“Conta-se a seguinte experiência, vivida por um grande médico paulista muitos anos atrás. Durante o período em que trabalhou entre os índios xavantes, no Mato Grosso, ele fez amizade com um dos nativos, Rupawe, que o acompanhava frequentemente e lhe contava diversas histórias de sua tribo.
Numa tórrida tarde dessa região central do Brasil, os dois decidiram refrescar-se no rio das Garças. Nadaram durante quase uma hora e depois se sentaram à beira das águas para descansar e apreciar a bela paisagem. A agradável sensação da brisa tocando seus corpos pareceu despertar no médico pensamentos mais sutis, resultando neste curto diálogo:
– Você é feliz, Rupawe?
– Sim – respondeu prontamente o nativo.
– E você sabe o que é felicidade?
– Não.”
Esta história me fez lembrar do dia em que perguntei a minha filha Helena, (na época ela estava com 3 aninhos), se ela me amava. Prontamente, ela me respondeu que, sim! Não satisfeita eu a perguntei se ela sabia o que era o amor, surpreendentemente ela me disse: “Eu não sei dizer o que é, eu só sei sentir!”
Neste momento, percebi quão imatura foi minha pergunta, porque o amor é imaterial, de modo que tentar entendê-lo, assim como tentar entender a felicidade, é se forçar a sentir tais sentimentos. Entretanto, posso dizer que felicidade e o amor não são uma constante, aliás está muito além de não saber o que é ou quando se os sente.
Afinal, tudo o que uma pessoa faz, ela faz tendo em vista a sua felicidade. Mesmo o mais abnegado humanista, que abdica dos seus prazeres e confortos em benefício do próximo, também faz isso pela sua própria felicidade, por que se sente bem fazendo isso.
Talvez o filantropo obtenha uma felicidade mais consistente do que o avarento que só pensa em dinheiro e não consegue gastá-lo nem consigo mesmo, o que dirá com os outros. De qualquer modo, em ambos os casos a felicidade não é estável, segura. O avarento só se satisfaz no fugaz momento em que ganha algum dinheiro, e no minuto seguinte já está preocupado em como investi-lo da melhor maneira ou em como escondê-lo dos outros. Mas o filantropo também se perturba e se sente infeliz ao reconhecer seus próprios limites de não conseguir ajudar todos o tanto quanto queria, entre outras coisas.

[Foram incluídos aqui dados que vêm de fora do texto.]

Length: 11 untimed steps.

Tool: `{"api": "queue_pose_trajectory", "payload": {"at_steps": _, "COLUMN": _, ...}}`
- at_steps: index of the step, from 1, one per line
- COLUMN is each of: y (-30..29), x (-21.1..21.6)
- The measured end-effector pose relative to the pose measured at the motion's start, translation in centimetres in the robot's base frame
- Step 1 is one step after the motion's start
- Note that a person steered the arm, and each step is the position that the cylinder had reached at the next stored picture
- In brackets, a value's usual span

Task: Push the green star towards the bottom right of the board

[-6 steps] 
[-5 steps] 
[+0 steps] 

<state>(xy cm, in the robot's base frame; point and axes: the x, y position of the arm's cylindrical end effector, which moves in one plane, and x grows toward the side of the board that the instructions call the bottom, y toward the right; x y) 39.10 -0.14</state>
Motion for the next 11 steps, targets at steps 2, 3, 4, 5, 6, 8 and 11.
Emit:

Há também aqueles que procuram garantir a felicidade por meio da busca contínua pelos prazeres da vida, e o destino deles também é a mesma infelicidade. Pois os sentidos se cansam dos objetos, e se tornam mais exigentes, perdendo o interesse nos deleites costumeiros e reivindicando novos e mais extravagantes. No final, o sujeito está esgotado e infeliz.

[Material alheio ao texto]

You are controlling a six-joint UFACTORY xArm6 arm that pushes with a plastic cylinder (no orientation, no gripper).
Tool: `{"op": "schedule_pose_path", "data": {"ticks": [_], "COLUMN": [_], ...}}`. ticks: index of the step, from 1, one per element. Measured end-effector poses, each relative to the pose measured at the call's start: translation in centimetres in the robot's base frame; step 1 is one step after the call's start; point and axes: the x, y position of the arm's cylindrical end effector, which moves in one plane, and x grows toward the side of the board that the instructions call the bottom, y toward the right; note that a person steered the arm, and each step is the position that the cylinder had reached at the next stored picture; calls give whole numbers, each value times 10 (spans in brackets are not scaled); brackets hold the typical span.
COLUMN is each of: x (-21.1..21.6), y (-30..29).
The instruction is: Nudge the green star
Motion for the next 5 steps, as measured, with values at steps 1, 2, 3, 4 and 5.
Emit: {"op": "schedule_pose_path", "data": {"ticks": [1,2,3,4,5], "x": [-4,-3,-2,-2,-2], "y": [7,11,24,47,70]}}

Ainda que nunca alcancemos plenamente a felicidade que buscamos, não conseguimos abdicar desta busca. Sempre que buscamos por algo e não o alcançamos depois de algumas tentativas (ou de muitas, se formos teimosos), nós naturalmente desistimos da busca. Mas a busca por felicidade não se enquadra nesta categoria, afinal ninguém desiste da felicidade!